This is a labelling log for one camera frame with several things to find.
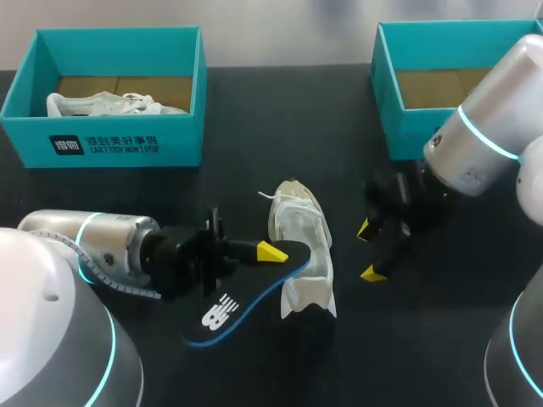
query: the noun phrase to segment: printed logo
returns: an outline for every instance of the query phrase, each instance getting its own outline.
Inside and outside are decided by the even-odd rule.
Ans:
[[[51,144],[58,155],[83,155],[83,147],[77,136],[49,136]]]
[[[224,294],[221,297],[221,303],[213,305],[207,314],[202,318],[202,325],[208,326],[211,331],[216,331],[230,316],[229,314],[238,309],[239,304],[233,299],[228,297],[228,294]]]

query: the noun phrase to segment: white shoelace
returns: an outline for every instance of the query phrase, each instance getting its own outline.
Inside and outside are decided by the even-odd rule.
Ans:
[[[150,113],[159,114],[160,110],[162,109],[162,105],[155,102],[150,95],[143,96],[138,93],[125,93],[122,95],[122,97],[131,99],[132,102],[126,102],[127,105],[120,110],[119,114],[124,114],[131,111],[134,113],[140,113],[141,109]]]
[[[278,193],[276,195],[266,195],[263,192],[258,192],[259,195],[261,195],[264,198],[268,198],[271,200],[274,200],[275,198],[289,198],[295,201],[293,202],[282,202],[277,207],[276,216],[279,217],[279,215],[285,210],[285,209],[296,209],[301,210],[302,212],[306,212],[308,214],[314,215],[315,217],[321,219],[323,217],[322,213],[319,212],[315,208],[315,204],[313,201],[309,198],[300,198],[300,197],[293,197],[292,195],[287,195],[286,193]]]

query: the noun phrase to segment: glowing blue ring
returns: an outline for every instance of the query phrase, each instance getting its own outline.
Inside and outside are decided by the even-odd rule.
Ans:
[[[507,150],[504,150],[500,146],[498,146],[495,142],[490,140],[488,137],[486,137],[483,133],[479,131],[477,127],[470,121],[470,119],[467,118],[466,114],[464,113],[464,110],[462,109],[462,106],[458,106],[458,115],[466,125],[466,127],[475,135],[477,138],[492,148],[494,151],[496,151],[498,154],[503,155],[504,157],[507,157],[509,159],[514,159],[515,161],[518,161],[518,156],[513,153],[509,153]]]
[[[535,384],[534,380],[530,377],[528,372],[526,371],[526,368],[523,365],[523,362],[520,360],[520,357],[518,356],[517,347],[515,346],[515,340],[512,337],[512,317],[515,314],[515,309],[517,308],[518,300],[522,294],[520,294],[517,298],[517,301],[515,301],[515,304],[513,305],[511,309],[511,316],[509,317],[509,341],[511,342],[511,349],[512,354],[515,357],[515,360],[517,361],[518,367],[520,368],[520,371],[523,373],[524,377],[528,381],[529,385],[535,390],[536,393],[539,394],[539,396],[543,399],[543,392],[541,389]]]
[[[105,312],[108,313],[109,317],[109,323],[111,325],[111,353],[109,354],[109,361],[108,366],[105,369],[104,376],[102,377],[102,380],[96,387],[96,390],[94,390],[94,393],[92,394],[91,398],[85,403],[84,407],[91,407],[100,393],[102,392],[102,389],[105,386],[105,383],[108,381],[109,373],[111,373],[111,368],[113,367],[113,360],[115,359],[115,348],[117,346],[117,340],[115,336],[115,324],[113,323],[113,318],[111,317],[111,314],[109,313],[109,310],[105,308]]]
[[[89,222],[94,219],[96,216],[98,215],[101,215],[102,212],[95,212],[94,214],[91,214],[89,215],[85,221],[81,224],[81,227],[79,228],[79,231],[77,231],[77,236],[76,236],[76,245],[79,246],[80,245],[80,241],[81,241],[81,236],[83,235],[83,231],[85,230],[85,227],[89,224]],[[88,278],[85,277],[85,275],[83,274],[83,271],[81,270],[81,264],[79,262],[79,254],[77,255],[77,265],[79,266],[79,275],[81,276],[81,278],[89,283],[89,284],[94,284],[93,282],[91,282]]]

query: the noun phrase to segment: white cable
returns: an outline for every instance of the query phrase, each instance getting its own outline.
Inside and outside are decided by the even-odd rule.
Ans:
[[[38,237],[48,237],[57,242],[61,242],[76,252],[78,261],[83,262],[84,265],[92,272],[97,281],[113,288],[115,291],[121,293],[137,295],[140,297],[157,298],[160,299],[160,294],[153,290],[147,290],[143,288],[130,287],[125,284],[120,284],[111,280],[107,274],[105,274],[100,267],[92,260],[91,256],[76,242],[69,237],[61,235],[60,233],[50,231],[29,231],[29,233]]]

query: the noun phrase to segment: shoe
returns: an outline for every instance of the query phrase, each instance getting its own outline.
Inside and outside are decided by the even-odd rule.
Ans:
[[[281,318],[292,311],[300,312],[309,304],[318,304],[336,317],[330,256],[332,237],[321,205],[298,181],[283,182],[273,196],[259,194],[273,200],[268,220],[270,239],[273,242],[294,240],[311,249],[310,263],[283,284]]]
[[[117,96],[100,92],[89,98],[65,98],[51,93],[47,98],[48,117],[111,116],[123,114],[186,114],[184,110],[162,106],[149,95],[126,93]]]

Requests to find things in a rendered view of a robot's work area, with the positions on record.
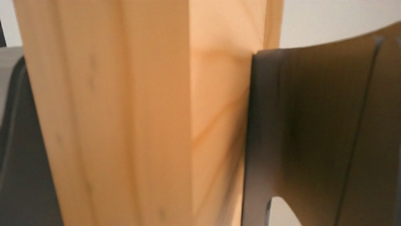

^^^^

**Assignment:** Would you write out an exact copy of the entries above, with no images?

**Exercise response:**
This is a labelling log for one camera frame with several things to find.
query: the noun phrase to segment: printed logo
returns: an outline for every instance of the query phrase, each instance getting its own outline.
Inside and outside are decided by the even-odd rule.
Ans:
[[[51,144],[58,155],[83,155],[83,147],[77,136],[49,136]]]
[[[224,294],[221,297],[221,303],[213,305],[207,314],[202,318],[202,325],[208,326],[211,331],[216,331],[230,316],[229,314],[238,309],[239,304],[233,299],[228,297],[228,294]]]

query: the noun phrase to segment: white shoelace
returns: an outline for every instance of the query phrase, each instance getting its own outline.
Inside and outside are decided by the even-odd rule.
Ans:
[[[150,113],[159,114],[160,110],[162,109],[162,105],[155,102],[150,95],[143,96],[138,93],[125,93],[122,95],[122,97],[131,99],[132,102],[126,102],[127,105],[120,110],[119,114],[124,114],[131,111],[134,113],[140,113],[141,109]]]
[[[278,193],[276,195],[266,195],[263,192],[258,192],[259,195],[261,195],[264,198],[268,198],[271,200],[274,200],[275,198],[289,198],[295,201],[293,202],[282,202],[277,207],[276,216],[279,217],[279,215],[285,210],[285,209],[296,209],[301,210],[302,212],[306,212],[308,214],[314,215],[315,217],[321,219],[323,217],[322,213],[319,212],[315,208],[315,204],[313,201],[309,198],[300,198],[300,197],[293,197],[292,195],[287,195],[286,193]]]

query: the noun phrase to segment: glowing blue ring
returns: an outline for every instance of the query phrase, each instance getting its own outline.
Inside and outside are decided by the even-odd rule.
Ans:
[[[507,150],[504,150],[500,146],[498,146],[495,142],[490,140],[488,137],[486,137],[483,133],[479,131],[477,127],[470,121],[470,119],[467,118],[466,114],[464,113],[464,110],[462,109],[462,106],[458,106],[458,115],[466,125],[466,127],[475,135],[477,138],[492,148],[494,151],[496,151],[498,154],[503,155],[504,157],[507,157],[509,159],[514,159],[515,161],[518,161],[518,156],[513,153],[509,153]]]
[[[535,384],[534,380],[530,377],[528,372],[526,371],[526,368],[523,365],[523,362],[520,360],[520,357],[518,356],[517,347],[515,346],[515,340],[512,337],[512,317],[515,314],[515,309],[517,308],[518,300],[522,294],[520,294],[517,298],[517,301],[515,301],[515,304],[513,305],[511,309],[511,316],[509,317],[509,341],[511,342],[511,349],[512,354],[515,357],[515,360],[517,361],[518,367],[520,368],[520,371],[523,373],[524,377],[528,381],[529,385],[535,390],[536,393],[539,394],[539,396],[543,399],[543,392],[541,389]]]
[[[105,312],[108,313],[109,317],[109,323],[111,325],[111,353],[109,354],[109,361],[108,366],[105,369],[104,376],[102,377],[102,380],[96,387],[96,390],[94,390],[94,393],[92,394],[91,398],[85,403],[84,407],[91,407],[100,393],[102,392],[102,389],[105,386],[105,383],[108,381],[109,373],[111,373],[111,368],[113,367],[113,360],[115,359],[115,348],[117,346],[117,340],[115,336],[115,324],[113,323],[113,318],[111,317],[111,314],[109,313],[109,310],[105,308]]]
[[[89,222],[94,219],[96,216],[98,215],[101,215],[102,212],[95,212],[94,214],[91,214],[89,215],[85,221],[81,224],[81,227],[79,228],[79,231],[77,231],[77,236],[76,236],[76,245],[79,246],[80,245],[80,241],[81,241],[81,236],[83,235],[83,231],[85,230],[85,227],[89,224]],[[88,278],[85,277],[85,275],[83,274],[83,271],[81,270],[81,264],[79,262],[79,254],[77,255],[77,265],[79,266],[79,275],[81,276],[81,278],[89,283],[89,284],[94,284],[93,282],[91,282]]]

query: the noun phrase to segment: white cable
returns: an outline for every instance of the query phrase, each instance getting its own outline.
Inside and outside are decided by the even-odd rule.
Ans:
[[[38,237],[48,237],[57,242],[61,242],[76,252],[78,261],[83,262],[84,265],[92,272],[97,281],[113,288],[115,291],[121,293],[137,295],[140,297],[157,298],[160,299],[160,294],[153,290],[147,290],[143,288],[130,287],[125,284],[120,284],[111,280],[107,274],[105,274],[100,267],[92,260],[91,256],[76,242],[69,237],[61,235],[60,233],[50,231],[29,231],[29,233]]]

query: the noun phrase to segment: shoe
returns: an outline for every instance of the query phrase, each instance getting its own outline.
Inside and outside are decided by the even-odd rule.
Ans:
[[[281,318],[292,311],[300,312],[309,304],[318,304],[336,317],[330,256],[332,237],[321,205],[298,181],[283,182],[273,196],[259,194],[273,200],[268,220],[270,239],[273,242],[294,240],[311,249],[310,263],[283,284]]]
[[[117,96],[100,92],[89,98],[65,98],[51,93],[47,98],[48,117],[111,116],[123,114],[186,114],[184,110],[162,106],[149,95],[126,93]]]

Requests to find things in a rendered view of a robot's work area, with the positions on record.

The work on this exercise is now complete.